Implementation of Multilayer Perceptrons - pytorch

Jun '20

StevenJokes

1.When test accuaracy increases most quickly and high, can we say that this hyperparameter is the best value?

1 reply

goldpiggy

Unless you are sure the given optimization function is convex, we hardly ever say the “best” model or “best” set of hyperparameters.

Jul '20

Kushagra_Chaturvedy

def net(X):
X = X.reshape((-1, num_inputs))
H = relu(X@W1 + b1)   # Here '@' stands for dot product operation
return (H@W2 + b2)

In the last line shouldn’t we have applied the softmax function to the return value H@W2 + b2? Isn’t there a chance that this operation would yield a negative value or a value greater than 1?

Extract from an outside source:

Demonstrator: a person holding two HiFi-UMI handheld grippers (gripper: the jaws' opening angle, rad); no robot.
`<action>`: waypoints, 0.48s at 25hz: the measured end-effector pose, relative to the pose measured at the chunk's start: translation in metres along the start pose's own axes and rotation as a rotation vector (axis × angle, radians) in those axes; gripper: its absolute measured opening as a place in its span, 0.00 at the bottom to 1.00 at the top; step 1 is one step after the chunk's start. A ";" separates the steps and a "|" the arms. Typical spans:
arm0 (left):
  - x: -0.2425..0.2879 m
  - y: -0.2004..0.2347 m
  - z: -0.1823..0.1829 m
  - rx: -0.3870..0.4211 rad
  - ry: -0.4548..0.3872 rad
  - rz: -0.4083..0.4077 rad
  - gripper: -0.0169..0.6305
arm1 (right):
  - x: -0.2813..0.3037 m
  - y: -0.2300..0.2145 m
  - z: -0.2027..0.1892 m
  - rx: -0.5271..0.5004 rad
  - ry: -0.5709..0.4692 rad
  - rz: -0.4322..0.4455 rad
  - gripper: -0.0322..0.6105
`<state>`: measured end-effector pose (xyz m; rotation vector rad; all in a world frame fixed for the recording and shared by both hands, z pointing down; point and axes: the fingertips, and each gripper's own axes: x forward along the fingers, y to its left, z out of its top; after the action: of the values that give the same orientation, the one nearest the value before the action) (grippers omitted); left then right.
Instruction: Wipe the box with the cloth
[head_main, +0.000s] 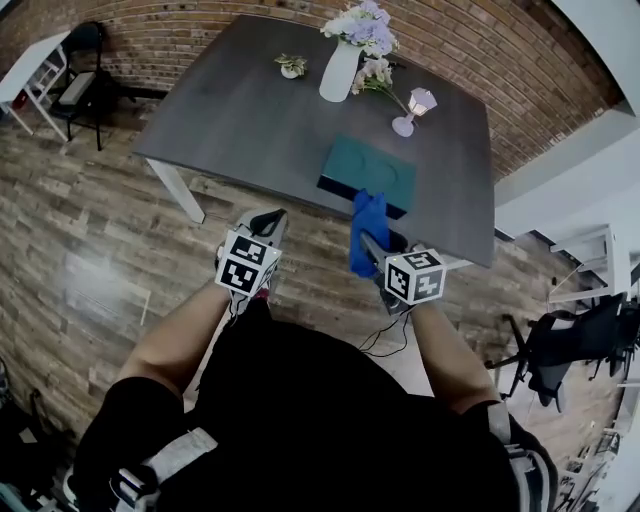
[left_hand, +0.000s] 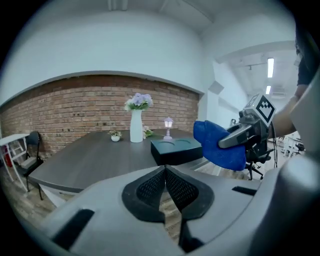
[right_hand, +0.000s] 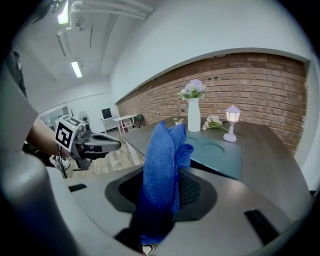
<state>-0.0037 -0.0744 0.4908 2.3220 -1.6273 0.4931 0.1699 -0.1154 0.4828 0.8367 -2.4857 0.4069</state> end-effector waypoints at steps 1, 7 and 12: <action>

When I do use the softmax function, the train loss dissapears and the accuracy suddenly drops to 0. What could be the cause behind this?

1 reply

Jul '20 ▶ Kushagra_Chaturvedy

goldpiggy

Hi @Kushagra_Chaturvedy,

In the last line shouldn’t we have applied the softmax function to the return value H@W2 + b2 ? Isn’t there a chance that this operation would yield a negative value or a value greater than 1?

We use the loss function to process the output values of net(X), so it does not need to yield a value in (0, 1).

When I do use the softmax function, the train loss dissapears and the accuracy suddenly drops to 0. What could be the cause behind this?

Could you show us the code so that we can reproduce the results?

2 replies

Jul '20 ▶ goldpiggy

Kushagra_Chaturvedy

Here is my code:

1 reply

Jul '20 ▶ Kushagra_Chaturvedy

manuel-arno-korfmann

Hey,

The CrossEntropyLoss function already computes the Softmax.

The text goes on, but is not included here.